WHAT THE TASK ASKS: Pick out all lines with the word "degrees" from the records that follow.

--- INFORMATION SUPPLIED Enclosed Below ---

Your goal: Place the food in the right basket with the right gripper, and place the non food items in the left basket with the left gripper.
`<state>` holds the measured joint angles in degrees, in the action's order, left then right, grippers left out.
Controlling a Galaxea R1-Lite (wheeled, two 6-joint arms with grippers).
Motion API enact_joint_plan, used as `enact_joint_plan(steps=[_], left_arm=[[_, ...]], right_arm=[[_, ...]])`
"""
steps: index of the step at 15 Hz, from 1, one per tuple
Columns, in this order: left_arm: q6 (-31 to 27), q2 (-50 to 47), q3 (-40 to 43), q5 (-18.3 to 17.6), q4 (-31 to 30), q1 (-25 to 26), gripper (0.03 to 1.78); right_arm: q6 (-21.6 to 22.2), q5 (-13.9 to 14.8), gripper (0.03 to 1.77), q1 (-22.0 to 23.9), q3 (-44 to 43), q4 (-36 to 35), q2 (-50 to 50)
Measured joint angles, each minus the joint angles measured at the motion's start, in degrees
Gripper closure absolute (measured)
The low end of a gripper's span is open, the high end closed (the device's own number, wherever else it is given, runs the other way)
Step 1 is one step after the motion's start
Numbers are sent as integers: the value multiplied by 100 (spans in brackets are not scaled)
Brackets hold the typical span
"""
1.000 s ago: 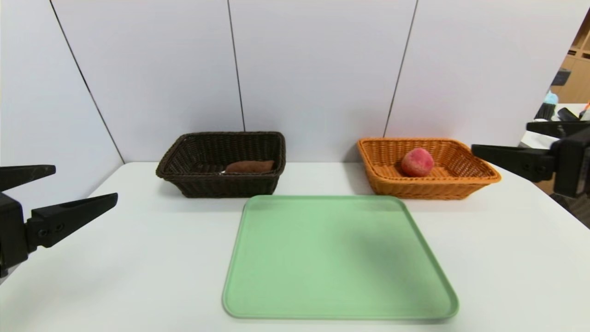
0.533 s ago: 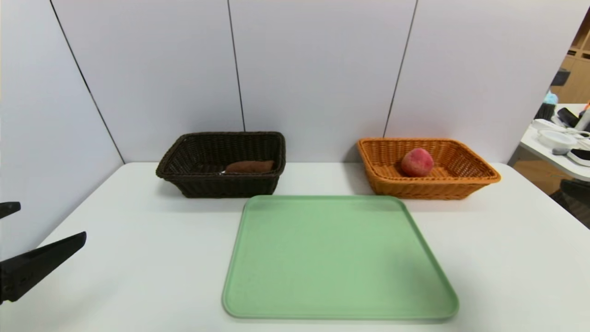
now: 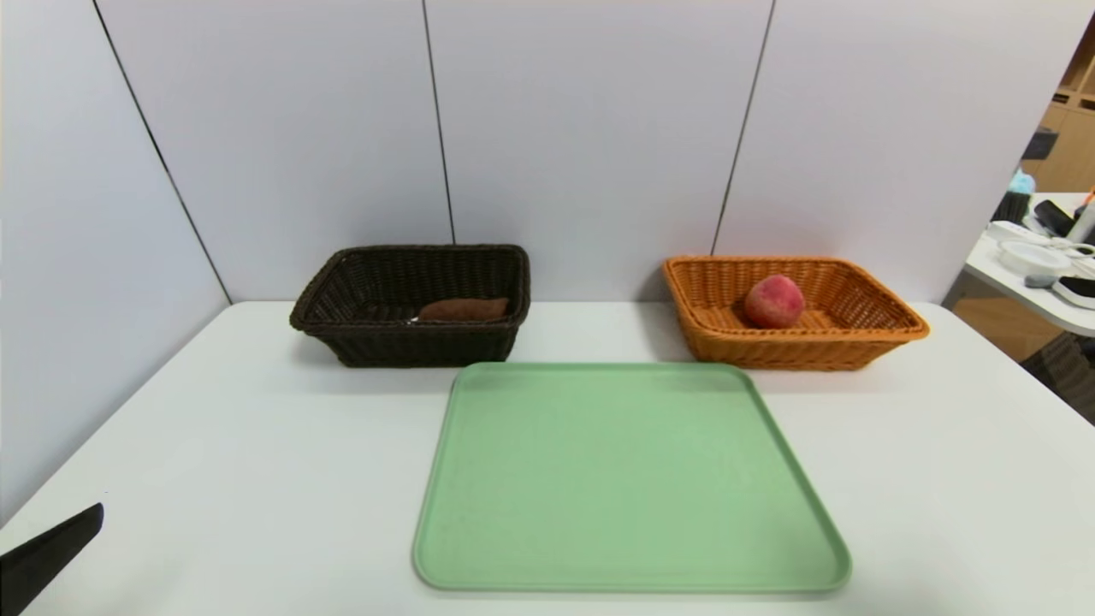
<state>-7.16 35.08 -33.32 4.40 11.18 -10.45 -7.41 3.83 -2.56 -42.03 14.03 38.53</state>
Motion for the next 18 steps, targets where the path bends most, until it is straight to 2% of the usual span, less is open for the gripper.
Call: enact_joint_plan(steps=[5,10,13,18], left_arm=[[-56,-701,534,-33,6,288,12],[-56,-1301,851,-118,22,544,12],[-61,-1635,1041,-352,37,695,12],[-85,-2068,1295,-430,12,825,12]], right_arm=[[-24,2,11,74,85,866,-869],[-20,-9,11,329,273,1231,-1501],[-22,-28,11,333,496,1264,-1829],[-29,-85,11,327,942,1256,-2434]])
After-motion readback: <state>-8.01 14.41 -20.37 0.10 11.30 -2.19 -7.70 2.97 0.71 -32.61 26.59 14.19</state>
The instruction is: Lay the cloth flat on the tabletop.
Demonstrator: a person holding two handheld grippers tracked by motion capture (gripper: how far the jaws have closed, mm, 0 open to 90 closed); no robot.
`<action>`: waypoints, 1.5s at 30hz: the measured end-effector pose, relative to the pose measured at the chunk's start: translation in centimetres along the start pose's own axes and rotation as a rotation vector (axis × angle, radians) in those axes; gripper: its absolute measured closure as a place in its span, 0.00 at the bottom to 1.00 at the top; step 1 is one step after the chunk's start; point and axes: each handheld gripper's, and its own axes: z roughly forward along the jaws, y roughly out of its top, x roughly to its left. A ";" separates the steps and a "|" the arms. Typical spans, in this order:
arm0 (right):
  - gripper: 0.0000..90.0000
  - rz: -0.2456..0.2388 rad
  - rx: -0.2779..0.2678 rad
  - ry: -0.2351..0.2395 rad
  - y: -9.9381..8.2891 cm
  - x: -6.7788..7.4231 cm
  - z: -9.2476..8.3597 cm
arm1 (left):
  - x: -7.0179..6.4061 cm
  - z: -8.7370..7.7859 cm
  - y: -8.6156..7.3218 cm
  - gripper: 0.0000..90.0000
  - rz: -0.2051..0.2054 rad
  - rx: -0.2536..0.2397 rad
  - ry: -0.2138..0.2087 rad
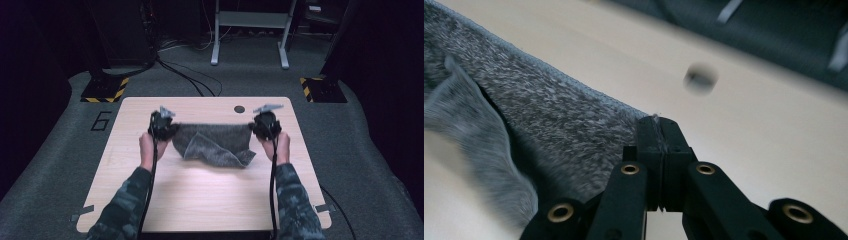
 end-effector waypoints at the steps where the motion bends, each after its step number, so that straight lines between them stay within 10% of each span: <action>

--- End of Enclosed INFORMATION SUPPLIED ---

RESPONSE FOR THIS EXERCISE:
`<state>` holds the measured joint angles in degrees, in the action's order, left then right, grippers left out.
Measured joint angles, each minus the joint angles measured at the motion's start, in degrees

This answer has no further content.